• [Activity]: An exact copy of all the data is needed, with every picture left out.

(Recorded data)
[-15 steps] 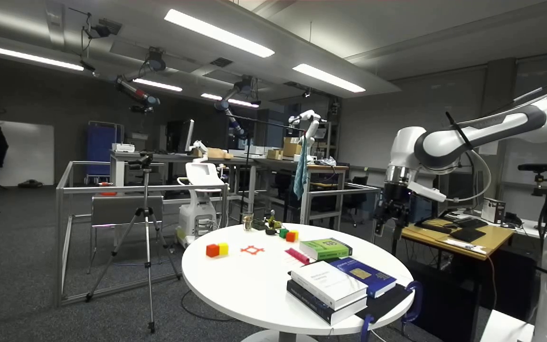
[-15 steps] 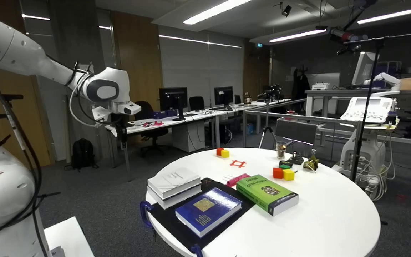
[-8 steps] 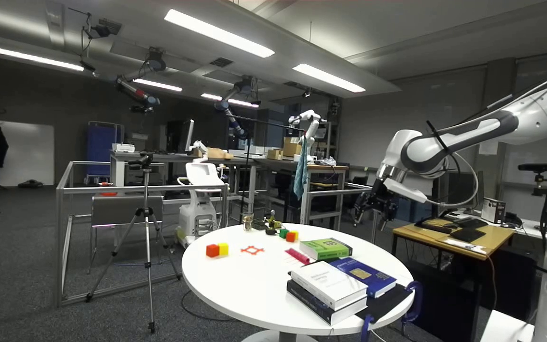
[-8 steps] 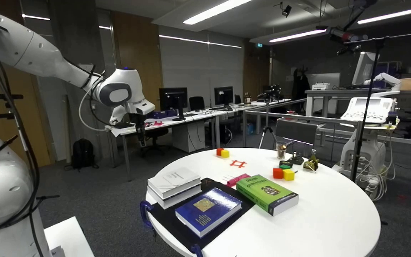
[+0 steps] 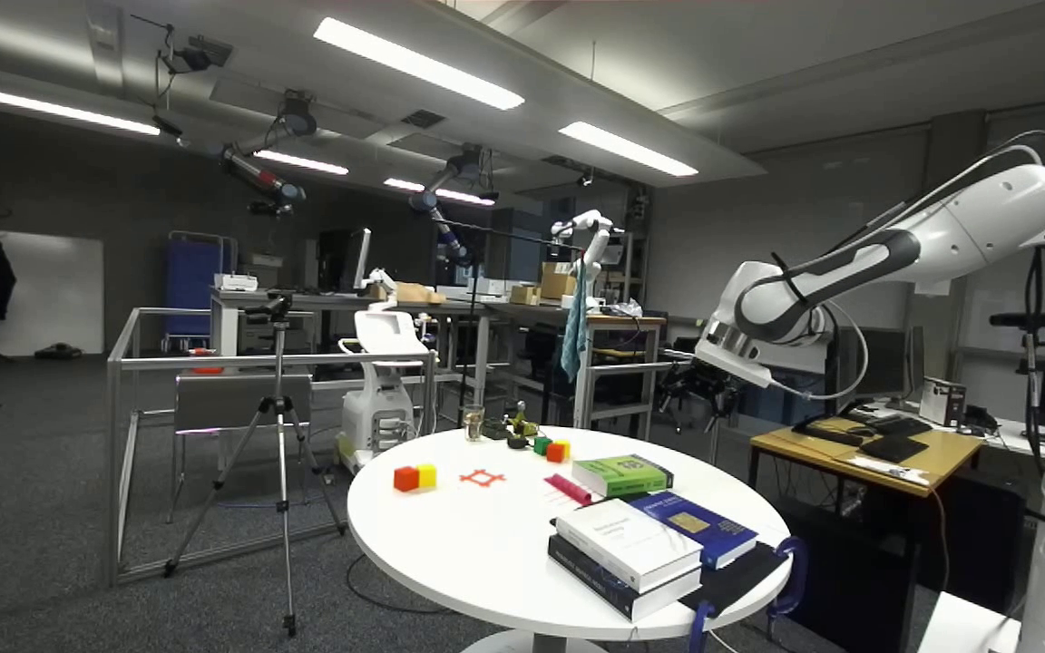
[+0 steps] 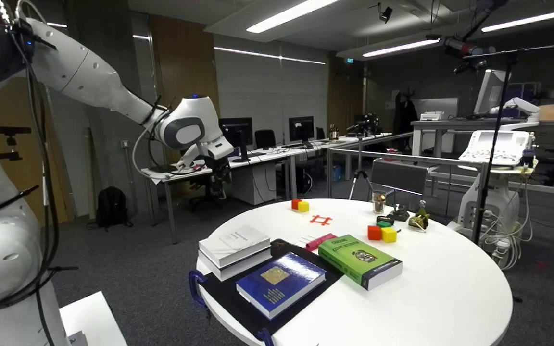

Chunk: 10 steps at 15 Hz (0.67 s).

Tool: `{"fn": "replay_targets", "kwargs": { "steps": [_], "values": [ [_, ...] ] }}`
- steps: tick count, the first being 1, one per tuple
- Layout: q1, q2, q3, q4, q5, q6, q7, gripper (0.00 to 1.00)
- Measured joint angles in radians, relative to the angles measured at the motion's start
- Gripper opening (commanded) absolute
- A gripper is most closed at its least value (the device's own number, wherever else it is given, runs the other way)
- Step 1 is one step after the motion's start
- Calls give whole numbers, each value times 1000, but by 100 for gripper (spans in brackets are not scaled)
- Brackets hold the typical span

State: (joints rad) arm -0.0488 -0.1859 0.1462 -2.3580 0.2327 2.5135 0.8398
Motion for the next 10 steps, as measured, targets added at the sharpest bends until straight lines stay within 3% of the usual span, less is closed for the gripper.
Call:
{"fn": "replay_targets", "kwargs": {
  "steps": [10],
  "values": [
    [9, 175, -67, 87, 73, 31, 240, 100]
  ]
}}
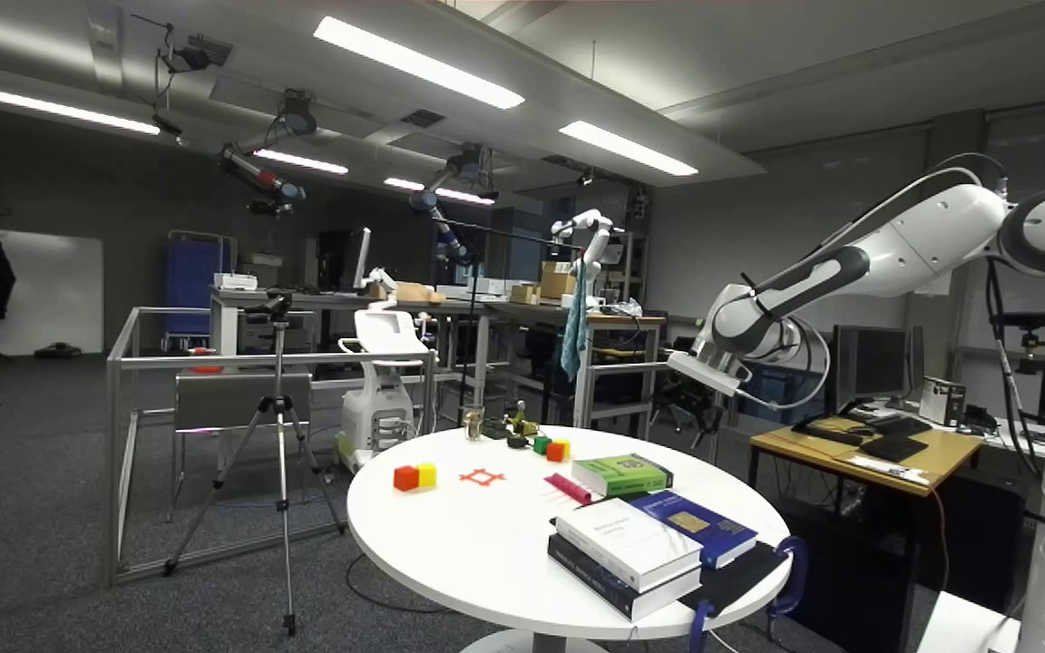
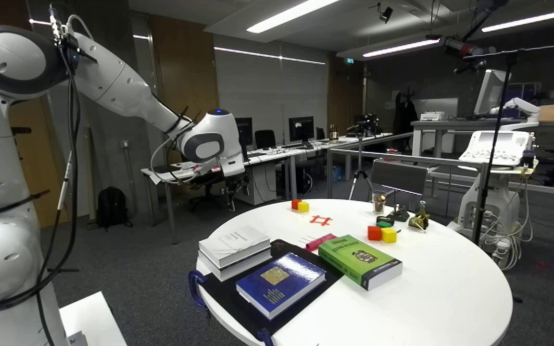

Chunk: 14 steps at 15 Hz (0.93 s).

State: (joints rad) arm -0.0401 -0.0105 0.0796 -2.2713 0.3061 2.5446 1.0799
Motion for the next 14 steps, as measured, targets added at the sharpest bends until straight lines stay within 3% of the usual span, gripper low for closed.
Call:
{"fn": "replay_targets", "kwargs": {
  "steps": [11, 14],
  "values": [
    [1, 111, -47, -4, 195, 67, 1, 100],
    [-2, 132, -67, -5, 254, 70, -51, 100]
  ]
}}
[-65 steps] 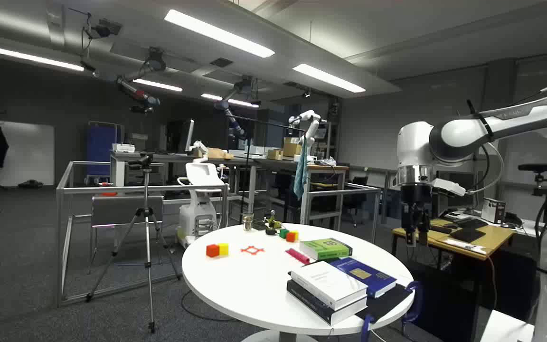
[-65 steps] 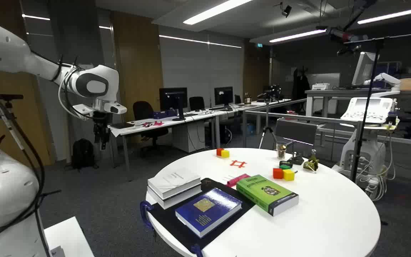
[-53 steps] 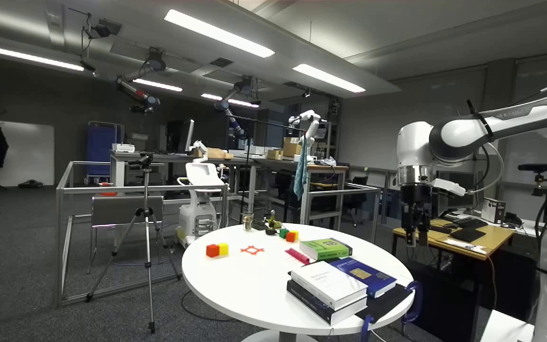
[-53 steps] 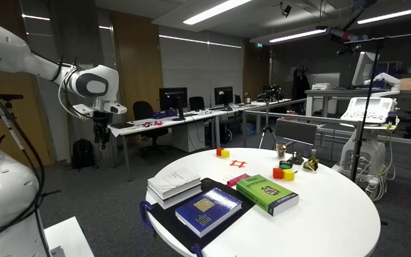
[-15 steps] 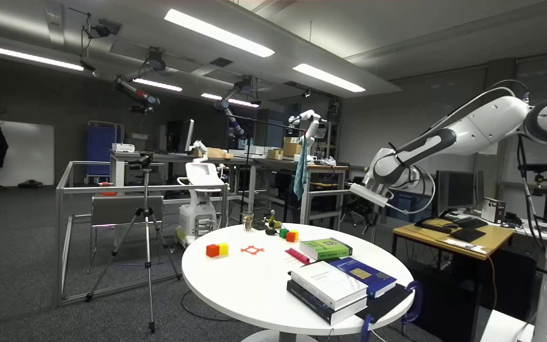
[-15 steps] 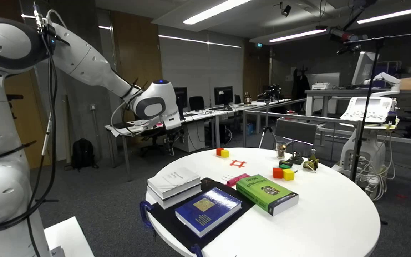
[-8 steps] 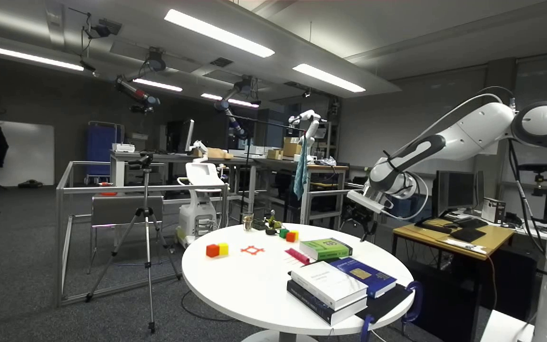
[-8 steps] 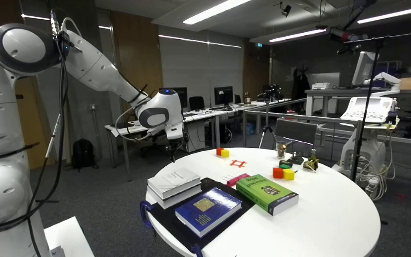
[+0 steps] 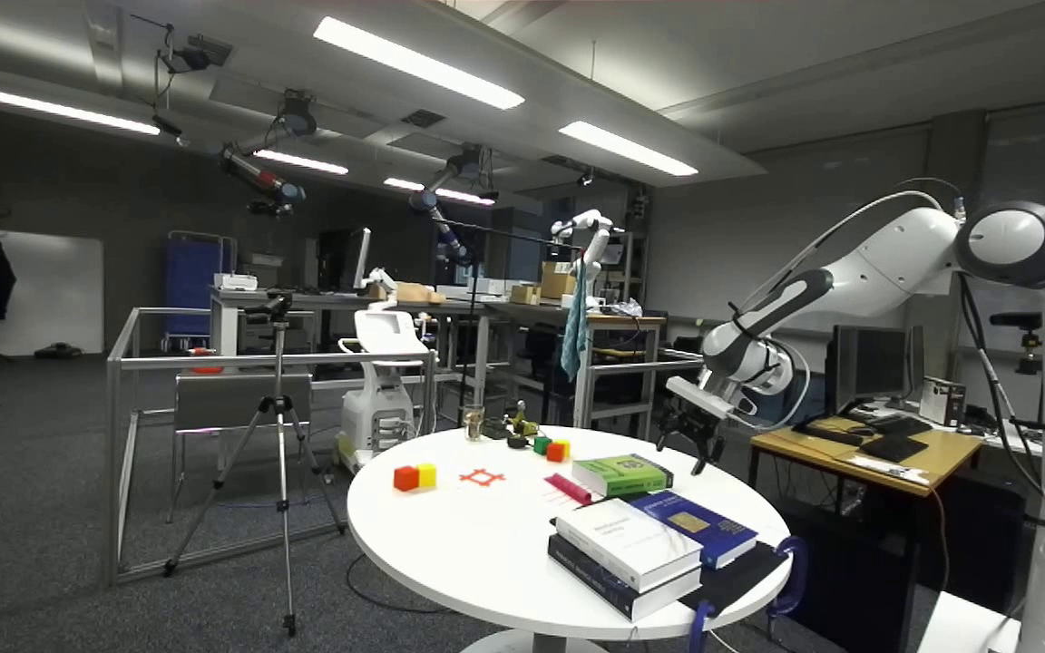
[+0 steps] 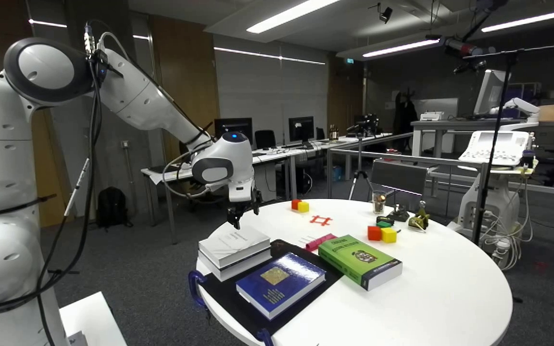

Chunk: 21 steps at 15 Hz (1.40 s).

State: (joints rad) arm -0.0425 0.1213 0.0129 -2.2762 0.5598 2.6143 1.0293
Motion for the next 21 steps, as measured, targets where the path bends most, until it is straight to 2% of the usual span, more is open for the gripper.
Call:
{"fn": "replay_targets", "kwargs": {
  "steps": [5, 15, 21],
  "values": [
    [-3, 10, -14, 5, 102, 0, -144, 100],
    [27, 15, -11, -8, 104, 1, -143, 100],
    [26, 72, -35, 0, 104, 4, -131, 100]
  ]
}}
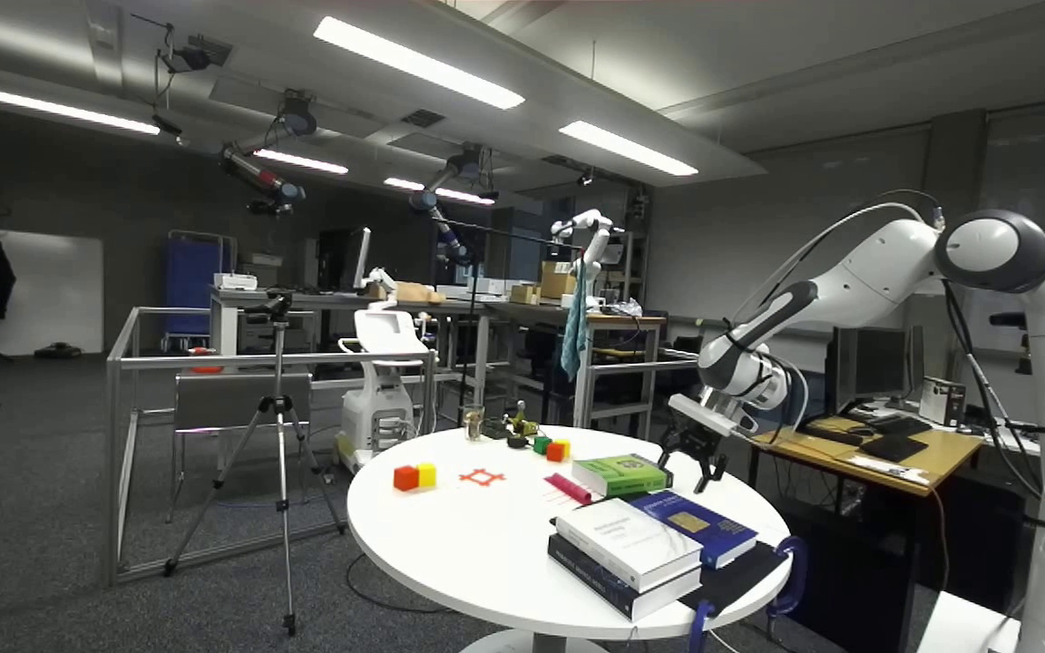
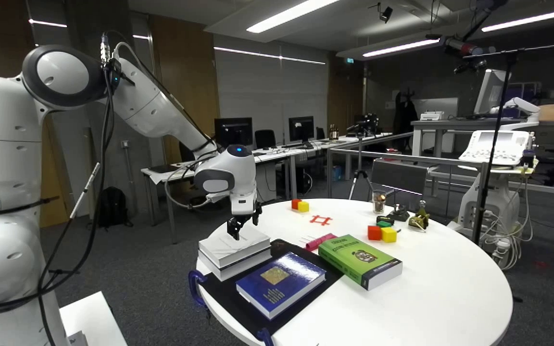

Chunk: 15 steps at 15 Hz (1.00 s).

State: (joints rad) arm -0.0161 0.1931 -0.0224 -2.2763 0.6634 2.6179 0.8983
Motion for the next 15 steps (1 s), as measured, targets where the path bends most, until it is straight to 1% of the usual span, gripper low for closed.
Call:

• [Output below]:
[-15 steps] 
[-15 steps] 
[-8 steps] 
[-8 steps] 
[+0 steps] 
[+0 steps] 

Chunk: 10 steps at 15 Hz (0.67 s).

Tool: `{"fn": "replay_targets", "kwargs": { "steps": [_], "values": [ [_, ...] ] }}`
- steps: tick count, the first being 1, one per tuple
- Layout: q1, q2, q3, q4, q5, q6, q7, gripper (0.00 to 1.00)
- Measured joint angles in radians, relative to the angles measured at the motion's start
- Gripper opening (commanded) absolute
- A gripper is most closed at its least value (the device's own number, wherever else it is given, runs the other way)
- Step 1 is one step after the motion's start
- Calls give whole numbers, each value times 1000, but by 100 for gripper (spans in brackets are not scaled)
- Brackets hold the typical span

State: (joints rad) arm -0.0488 -0.1859 0.1462 -2.3580 0.2327 2.5135 0.8398
Motion for the next 10 steps, as measured, targets added at the sharpest bends until straight lines stay within 3% of the usual span, less is closed for the gripper.
Call:
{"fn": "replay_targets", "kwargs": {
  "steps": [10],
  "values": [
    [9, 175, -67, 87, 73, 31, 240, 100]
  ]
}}

Chunk: 14 steps at 15 Hz (0.93 s).

State: (joints rad) arm -0.0401 -0.0105 0.0796 -2.2713 0.3061 2.5446 1.0799
Motion for the next 14 steps, as measured, targets added at the sharpest bends until straight lines stay within 3% of the usual span, gripper low for closed.
Call:
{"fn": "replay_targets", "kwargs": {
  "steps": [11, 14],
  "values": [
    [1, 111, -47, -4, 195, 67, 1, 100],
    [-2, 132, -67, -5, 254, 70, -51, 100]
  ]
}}
[-65 steps] 
[-65 steps] 
[-53 steps] 
[-53 steps] 
[-15 steps] 
[-15 steps] 
[-8 steps] 
[-8 steps] 
[+0 steps] 
[+0 steps] 

Chunk: 21 steps at 15 Hz (1.40 s).

State: (joints rad) arm -0.0425 0.1213 0.0129 -2.2762 0.5598 2.6143 1.0293
Motion for the next 21 steps, as measured, targets where the path bends most, until it is straight to 2% of the usual span, more is open for the gripper.
Call:
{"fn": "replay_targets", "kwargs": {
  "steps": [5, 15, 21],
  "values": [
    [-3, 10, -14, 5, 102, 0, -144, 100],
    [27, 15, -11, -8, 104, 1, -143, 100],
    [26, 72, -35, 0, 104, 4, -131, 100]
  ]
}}

Chunk: 15 steps at 15 Hz (1.00 s).

State: (joints rad) arm -0.0161 0.1931 -0.0224 -2.2763 0.6634 2.6179 0.8983
Motion for the next 15 steps (1 s), as measured, targets where the path bends most, until it is straight to 1% of the usual span, gripper low for closed.
Call:

This answer leaves nothing further to address.